Could you copy every record exactly as it appears?

(Beginning of Entries provided)

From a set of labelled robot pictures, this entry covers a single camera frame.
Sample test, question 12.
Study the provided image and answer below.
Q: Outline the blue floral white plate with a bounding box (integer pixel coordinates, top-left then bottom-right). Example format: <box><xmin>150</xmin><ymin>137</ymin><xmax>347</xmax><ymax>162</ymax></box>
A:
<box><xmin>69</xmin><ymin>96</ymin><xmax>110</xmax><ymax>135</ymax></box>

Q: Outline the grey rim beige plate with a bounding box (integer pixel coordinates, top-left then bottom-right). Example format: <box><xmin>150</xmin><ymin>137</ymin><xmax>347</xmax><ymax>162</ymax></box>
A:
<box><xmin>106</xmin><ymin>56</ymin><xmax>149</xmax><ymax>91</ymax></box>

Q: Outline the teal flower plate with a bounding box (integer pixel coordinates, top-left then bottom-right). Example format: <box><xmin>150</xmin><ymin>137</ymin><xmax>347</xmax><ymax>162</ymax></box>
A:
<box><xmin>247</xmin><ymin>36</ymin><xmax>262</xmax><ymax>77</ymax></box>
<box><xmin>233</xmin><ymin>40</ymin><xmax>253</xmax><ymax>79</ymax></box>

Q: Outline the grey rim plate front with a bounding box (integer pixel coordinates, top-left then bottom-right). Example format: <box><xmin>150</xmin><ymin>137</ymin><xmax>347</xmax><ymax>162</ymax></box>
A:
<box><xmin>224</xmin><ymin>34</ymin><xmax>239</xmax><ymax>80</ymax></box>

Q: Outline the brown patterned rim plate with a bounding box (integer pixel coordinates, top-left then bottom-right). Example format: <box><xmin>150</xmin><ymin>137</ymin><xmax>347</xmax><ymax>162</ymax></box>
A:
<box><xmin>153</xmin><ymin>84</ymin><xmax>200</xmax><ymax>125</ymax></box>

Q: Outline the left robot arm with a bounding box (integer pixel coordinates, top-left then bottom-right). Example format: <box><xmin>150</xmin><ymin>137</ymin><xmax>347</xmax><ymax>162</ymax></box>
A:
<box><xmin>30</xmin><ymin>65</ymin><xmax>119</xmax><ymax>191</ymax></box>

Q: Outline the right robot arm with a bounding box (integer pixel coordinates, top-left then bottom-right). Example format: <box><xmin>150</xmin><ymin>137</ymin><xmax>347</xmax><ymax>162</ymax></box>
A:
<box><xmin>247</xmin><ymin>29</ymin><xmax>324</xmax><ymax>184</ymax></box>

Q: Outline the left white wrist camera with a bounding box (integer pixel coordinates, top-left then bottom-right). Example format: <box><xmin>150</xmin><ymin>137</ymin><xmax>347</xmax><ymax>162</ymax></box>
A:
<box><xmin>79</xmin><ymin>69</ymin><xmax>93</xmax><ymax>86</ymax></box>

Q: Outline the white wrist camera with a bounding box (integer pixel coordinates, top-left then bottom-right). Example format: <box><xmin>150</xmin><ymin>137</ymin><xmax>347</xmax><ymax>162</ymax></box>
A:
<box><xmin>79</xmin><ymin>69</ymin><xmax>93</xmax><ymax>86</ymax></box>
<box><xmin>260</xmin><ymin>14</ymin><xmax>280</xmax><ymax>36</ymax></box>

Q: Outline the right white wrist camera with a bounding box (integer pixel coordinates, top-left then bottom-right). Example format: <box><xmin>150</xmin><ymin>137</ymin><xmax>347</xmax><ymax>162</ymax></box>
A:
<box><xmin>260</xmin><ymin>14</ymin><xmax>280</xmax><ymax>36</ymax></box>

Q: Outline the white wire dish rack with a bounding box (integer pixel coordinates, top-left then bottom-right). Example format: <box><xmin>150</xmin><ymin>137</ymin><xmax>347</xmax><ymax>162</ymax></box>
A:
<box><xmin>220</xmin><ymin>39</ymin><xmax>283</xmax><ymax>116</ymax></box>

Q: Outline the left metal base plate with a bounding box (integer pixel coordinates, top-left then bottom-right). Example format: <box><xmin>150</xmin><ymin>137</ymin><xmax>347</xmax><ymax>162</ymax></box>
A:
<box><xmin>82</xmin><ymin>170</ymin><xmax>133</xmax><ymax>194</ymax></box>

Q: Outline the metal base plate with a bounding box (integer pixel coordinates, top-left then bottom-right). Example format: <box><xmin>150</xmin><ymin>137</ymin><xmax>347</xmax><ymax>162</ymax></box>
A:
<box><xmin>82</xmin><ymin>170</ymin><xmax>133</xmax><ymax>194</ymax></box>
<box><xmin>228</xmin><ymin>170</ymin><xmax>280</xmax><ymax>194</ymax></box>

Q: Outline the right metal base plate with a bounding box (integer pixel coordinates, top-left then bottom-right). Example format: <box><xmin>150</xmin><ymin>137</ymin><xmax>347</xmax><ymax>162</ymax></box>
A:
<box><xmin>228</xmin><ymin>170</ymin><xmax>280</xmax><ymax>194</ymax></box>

(End of Entries provided)

* Response to this task:
From a set of labelled robot pictures, this entry covers a single camera frame.
Sample test, question 12.
Study the provided image and answer below.
Q: Outline the blue floral white plate with a bounding box (integer pixel coordinates, top-left then bottom-right). Example format: <box><xmin>150</xmin><ymin>137</ymin><xmax>347</xmax><ymax>162</ymax></box>
A:
<box><xmin>69</xmin><ymin>96</ymin><xmax>110</xmax><ymax>135</ymax></box>

Q: Outline the grey rim beige plate with a bounding box (integer pixel coordinates, top-left then bottom-right). Example format: <box><xmin>150</xmin><ymin>137</ymin><xmax>347</xmax><ymax>162</ymax></box>
A:
<box><xmin>106</xmin><ymin>56</ymin><xmax>149</xmax><ymax>91</ymax></box>

Q: Outline the teal flower plate with a bounding box (integer pixel coordinates, top-left then bottom-right). Example format: <box><xmin>150</xmin><ymin>137</ymin><xmax>347</xmax><ymax>162</ymax></box>
A:
<box><xmin>247</xmin><ymin>36</ymin><xmax>262</xmax><ymax>77</ymax></box>
<box><xmin>233</xmin><ymin>40</ymin><xmax>253</xmax><ymax>79</ymax></box>

Q: Outline the grey rim plate front with a bounding box (integer pixel coordinates, top-left then bottom-right). Example format: <box><xmin>150</xmin><ymin>137</ymin><xmax>347</xmax><ymax>162</ymax></box>
A:
<box><xmin>224</xmin><ymin>34</ymin><xmax>239</xmax><ymax>80</ymax></box>

Q: Outline the brown patterned rim plate with a bounding box (integer pixel coordinates, top-left then bottom-right). Example format: <box><xmin>150</xmin><ymin>137</ymin><xmax>347</xmax><ymax>162</ymax></box>
A:
<box><xmin>153</xmin><ymin>84</ymin><xmax>200</xmax><ymax>125</ymax></box>

Q: Outline the left robot arm with a bounding box (integer pixel coordinates, top-left then bottom-right). Example format: <box><xmin>150</xmin><ymin>137</ymin><xmax>347</xmax><ymax>162</ymax></box>
A:
<box><xmin>30</xmin><ymin>65</ymin><xmax>119</xmax><ymax>191</ymax></box>

Q: Outline the right robot arm with a bounding box (integer pixel coordinates, top-left then bottom-right). Example format: <box><xmin>150</xmin><ymin>137</ymin><xmax>347</xmax><ymax>162</ymax></box>
A:
<box><xmin>247</xmin><ymin>29</ymin><xmax>324</xmax><ymax>184</ymax></box>

Q: Outline the left white wrist camera with a bounding box (integer pixel coordinates, top-left then bottom-right). Example format: <box><xmin>150</xmin><ymin>137</ymin><xmax>347</xmax><ymax>162</ymax></box>
A:
<box><xmin>79</xmin><ymin>69</ymin><xmax>93</xmax><ymax>86</ymax></box>

Q: Outline the white wrist camera with a bounding box (integer pixel coordinates, top-left then bottom-right). Example format: <box><xmin>150</xmin><ymin>137</ymin><xmax>347</xmax><ymax>162</ymax></box>
A:
<box><xmin>79</xmin><ymin>69</ymin><xmax>93</xmax><ymax>86</ymax></box>
<box><xmin>260</xmin><ymin>14</ymin><xmax>280</xmax><ymax>36</ymax></box>

Q: Outline the right white wrist camera with a bounding box (integer pixel coordinates, top-left then bottom-right). Example format: <box><xmin>150</xmin><ymin>137</ymin><xmax>347</xmax><ymax>162</ymax></box>
A:
<box><xmin>260</xmin><ymin>14</ymin><xmax>280</xmax><ymax>36</ymax></box>

Q: Outline the white wire dish rack with a bounding box (integer pixel coordinates, top-left then bottom-right). Example format: <box><xmin>150</xmin><ymin>137</ymin><xmax>347</xmax><ymax>162</ymax></box>
A:
<box><xmin>220</xmin><ymin>39</ymin><xmax>283</xmax><ymax>116</ymax></box>

Q: Outline the left metal base plate with a bounding box (integer pixel coordinates, top-left then bottom-right). Example format: <box><xmin>150</xmin><ymin>137</ymin><xmax>347</xmax><ymax>162</ymax></box>
A:
<box><xmin>82</xmin><ymin>170</ymin><xmax>133</xmax><ymax>194</ymax></box>

Q: Outline the metal base plate with a bounding box (integer pixel coordinates, top-left then bottom-right). Example format: <box><xmin>150</xmin><ymin>137</ymin><xmax>347</xmax><ymax>162</ymax></box>
A:
<box><xmin>82</xmin><ymin>170</ymin><xmax>133</xmax><ymax>194</ymax></box>
<box><xmin>228</xmin><ymin>170</ymin><xmax>280</xmax><ymax>194</ymax></box>

Q: Outline the right metal base plate with a bounding box (integer pixel coordinates, top-left then bottom-right). Example format: <box><xmin>150</xmin><ymin>137</ymin><xmax>347</xmax><ymax>162</ymax></box>
A:
<box><xmin>228</xmin><ymin>170</ymin><xmax>280</xmax><ymax>194</ymax></box>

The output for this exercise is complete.